Items listed in a dataset
┄┄┄┄┄┄┄┄┄┄

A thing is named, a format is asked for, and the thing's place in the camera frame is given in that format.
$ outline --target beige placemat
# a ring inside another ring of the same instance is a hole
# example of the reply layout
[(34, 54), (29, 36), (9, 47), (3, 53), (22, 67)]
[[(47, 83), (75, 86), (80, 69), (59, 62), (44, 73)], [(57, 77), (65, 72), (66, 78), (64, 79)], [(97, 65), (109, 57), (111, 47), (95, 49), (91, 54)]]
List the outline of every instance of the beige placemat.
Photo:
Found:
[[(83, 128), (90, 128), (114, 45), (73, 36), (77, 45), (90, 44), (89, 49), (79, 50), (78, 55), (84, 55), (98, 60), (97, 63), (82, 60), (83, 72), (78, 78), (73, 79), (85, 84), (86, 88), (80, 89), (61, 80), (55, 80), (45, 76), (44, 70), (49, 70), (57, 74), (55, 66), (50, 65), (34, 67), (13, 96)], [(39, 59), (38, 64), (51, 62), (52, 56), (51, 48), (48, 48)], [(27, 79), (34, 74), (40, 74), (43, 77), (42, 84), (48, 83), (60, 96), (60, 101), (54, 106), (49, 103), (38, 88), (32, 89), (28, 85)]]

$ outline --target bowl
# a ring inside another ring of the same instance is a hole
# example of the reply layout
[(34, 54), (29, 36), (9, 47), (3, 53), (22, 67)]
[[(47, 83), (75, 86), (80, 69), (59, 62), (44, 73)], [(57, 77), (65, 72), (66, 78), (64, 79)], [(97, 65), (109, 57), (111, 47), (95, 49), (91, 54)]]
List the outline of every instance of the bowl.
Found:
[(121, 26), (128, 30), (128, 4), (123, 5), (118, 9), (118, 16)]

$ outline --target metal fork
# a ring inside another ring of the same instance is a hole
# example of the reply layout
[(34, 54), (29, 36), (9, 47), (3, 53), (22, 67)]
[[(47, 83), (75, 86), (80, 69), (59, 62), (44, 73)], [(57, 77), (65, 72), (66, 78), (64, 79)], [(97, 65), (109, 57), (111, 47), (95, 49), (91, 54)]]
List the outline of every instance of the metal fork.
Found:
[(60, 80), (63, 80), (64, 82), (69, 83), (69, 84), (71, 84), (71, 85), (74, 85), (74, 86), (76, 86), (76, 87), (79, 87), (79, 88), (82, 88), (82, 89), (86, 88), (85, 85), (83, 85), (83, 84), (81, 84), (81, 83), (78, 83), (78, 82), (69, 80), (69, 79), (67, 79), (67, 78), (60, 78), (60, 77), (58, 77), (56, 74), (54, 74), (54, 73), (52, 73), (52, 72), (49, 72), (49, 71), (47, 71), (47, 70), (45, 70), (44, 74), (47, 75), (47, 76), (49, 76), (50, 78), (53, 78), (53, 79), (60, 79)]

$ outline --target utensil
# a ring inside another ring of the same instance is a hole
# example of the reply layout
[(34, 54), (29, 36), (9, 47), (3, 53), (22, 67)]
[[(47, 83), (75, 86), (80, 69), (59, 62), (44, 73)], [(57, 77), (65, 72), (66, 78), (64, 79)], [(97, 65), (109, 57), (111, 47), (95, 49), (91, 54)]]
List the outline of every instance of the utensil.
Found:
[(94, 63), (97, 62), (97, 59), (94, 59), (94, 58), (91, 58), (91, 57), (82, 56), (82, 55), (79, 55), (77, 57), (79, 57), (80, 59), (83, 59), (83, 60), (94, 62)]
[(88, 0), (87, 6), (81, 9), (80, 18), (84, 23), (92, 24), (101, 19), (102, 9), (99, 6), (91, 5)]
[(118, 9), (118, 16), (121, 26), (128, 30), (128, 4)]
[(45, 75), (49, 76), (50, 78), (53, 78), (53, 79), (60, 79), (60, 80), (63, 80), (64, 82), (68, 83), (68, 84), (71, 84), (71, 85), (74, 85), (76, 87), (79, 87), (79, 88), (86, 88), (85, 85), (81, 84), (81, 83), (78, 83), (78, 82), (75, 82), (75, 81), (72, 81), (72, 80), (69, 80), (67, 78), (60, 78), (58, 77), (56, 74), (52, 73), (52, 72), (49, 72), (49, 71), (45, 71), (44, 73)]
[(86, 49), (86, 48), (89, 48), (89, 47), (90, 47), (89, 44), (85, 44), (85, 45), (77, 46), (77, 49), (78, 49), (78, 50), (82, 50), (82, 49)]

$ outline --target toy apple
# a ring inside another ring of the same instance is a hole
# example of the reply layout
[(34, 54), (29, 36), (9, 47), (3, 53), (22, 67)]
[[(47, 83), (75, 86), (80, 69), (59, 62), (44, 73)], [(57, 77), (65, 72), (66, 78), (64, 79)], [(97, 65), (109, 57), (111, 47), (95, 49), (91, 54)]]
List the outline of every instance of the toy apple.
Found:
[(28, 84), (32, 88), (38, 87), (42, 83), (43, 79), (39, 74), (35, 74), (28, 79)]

┄┄┄┄┄┄┄┄┄┄

All records above are to be output again exactly as they stand.

### Response area
A thing is named, a format is asked for, and the thing's place in the camera frame is given in that format.
$ outline --target beige placemat
# a ring inside another ring of the same instance is a hole
# example of the reply layout
[(34, 54), (29, 36), (9, 47), (3, 53), (22, 67)]
[[(47, 83), (75, 86), (80, 69), (59, 62), (44, 73)], [(57, 77), (65, 72), (66, 78), (64, 79)], [(97, 65), (109, 57), (111, 47), (95, 49), (91, 54)]]
List the outline of every instance of the beige placemat.
Photo:
Found:
[[(83, 128), (90, 128), (114, 45), (73, 36), (77, 45), (90, 44), (89, 49), (79, 50), (78, 55), (84, 55), (98, 60), (97, 63), (82, 60), (83, 72), (78, 78), (73, 79), (85, 84), (86, 88), (80, 89), (61, 80), (55, 80), (45, 76), (44, 70), (49, 70), (57, 74), (55, 66), (50, 65), (34, 67), (13, 96)], [(39, 59), (38, 64), (51, 62), (52, 56), (51, 48), (48, 48)], [(27, 79), (34, 74), (40, 74), (43, 77), (42, 84), (48, 83), (60, 96), (60, 101), (54, 106), (49, 103), (38, 88), (32, 89), (28, 85)]]

$ outline --target bowl
# a ring inside another ring of the same instance is a hole
# example of the reply layout
[(34, 54), (29, 36), (9, 47), (3, 53), (22, 67)]
[[(47, 83), (75, 86), (80, 69), (59, 62), (44, 73)], [(57, 77), (65, 72), (66, 78), (64, 79)], [(97, 65), (109, 57), (111, 47), (95, 49), (91, 54)]]
List the outline of every instance of the bowl.
Found:
[(121, 26), (128, 30), (128, 4), (123, 5), (118, 9), (118, 16)]

$ outline --target metal fork
# a ring inside another ring of the same instance is a hole
# example of the reply layout
[(34, 54), (29, 36), (9, 47), (3, 53), (22, 67)]
[[(47, 83), (75, 86), (80, 69), (59, 62), (44, 73)], [(57, 77), (65, 72), (66, 78), (64, 79)], [(97, 65), (109, 57), (111, 47), (95, 49), (91, 54)]]
List the outline of every instance of the metal fork.
Found:
[(60, 80), (63, 80), (64, 82), (69, 83), (69, 84), (71, 84), (71, 85), (74, 85), (74, 86), (76, 86), (76, 87), (79, 87), (79, 88), (82, 88), (82, 89), (86, 88), (85, 85), (83, 85), (83, 84), (81, 84), (81, 83), (78, 83), (78, 82), (69, 80), (69, 79), (67, 79), (67, 78), (60, 78), (60, 77), (58, 77), (56, 74), (54, 74), (54, 73), (52, 73), (52, 72), (49, 72), (49, 71), (47, 71), (47, 70), (45, 70), (44, 74), (47, 75), (47, 76), (49, 76), (50, 78), (53, 78), (53, 79), (60, 79)]

$ outline --target utensil
# a ring inside another ring of the same instance is a hole
# example of the reply layout
[(34, 54), (29, 36), (9, 47), (3, 53), (22, 67)]
[[(47, 83), (75, 86), (80, 69), (59, 62), (44, 73)], [(57, 77), (65, 72), (66, 78), (64, 79)], [(97, 65), (109, 57), (111, 47), (95, 49), (91, 54)]]
List the outline of every instance of the utensil.
Found:
[(94, 63), (97, 62), (97, 59), (94, 59), (94, 58), (91, 58), (91, 57), (82, 56), (82, 55), (79, 55), (77, 57), (79, 57), (80, 59), (83, 59), (83, 60), (94, 62)]
[(88, 0), (87, 6), (81, 9), (80, 18), (84, 23), (92, 24), (101, 19), (102, 9), (99, 6), (91, 5)]
[(118, 9), (118, 16), (121, 26), (128, 30), (128, 4)]
[(45, 75), (49, 76), (50, 78), (53, 78), (53, 79), (60, 79), (60, 80), (63, 80), (64, 82), (68, 83), (68, 84), (71, 84), (71, 85), (74, 85), (76, 87), (79, 87), (79, 88), (86, 88), (85, 85), (81, 84), (81, 83), (78, 83), (78, 82), (75, 82), (75, 81), (72, 81), (72, 80), (69, 80), (67, 78), (60, 78), (58, 77), (56, 74), (52, 73), (52, 72), (49, 72), (49, 71), (45, 71), (44, 73)]
[(86, 49), (86, 48), (89, 48), (89, 47), (90, 47), (89, 44), (85, 44), (85, 45), (77, 46), (77, 49), (78, 49), (78, 50), (82, 50), (82, 49)]

$ outline --target toy apple
# a ring inside another ring of the same instance is a hole
# example of the reply layout
[(34, 54), (29, 36), (9, 47), (3, 53), (22, 67)]
[[(47, 83), (75, 86), (80, 69), (59, 62), (44, 73)], [(57, 77), (65, 72), (66, 78), (64, 79)], [(97, 65), (109, 57), (111, 47), (95, 49), (91, 54)]]
List the outline of every instance of the toy apple.
Found:
[(28, 84), (32, 88), (38, 87), (42, 83), (43, 79), (39, 74), (35, 74), (28, 79)]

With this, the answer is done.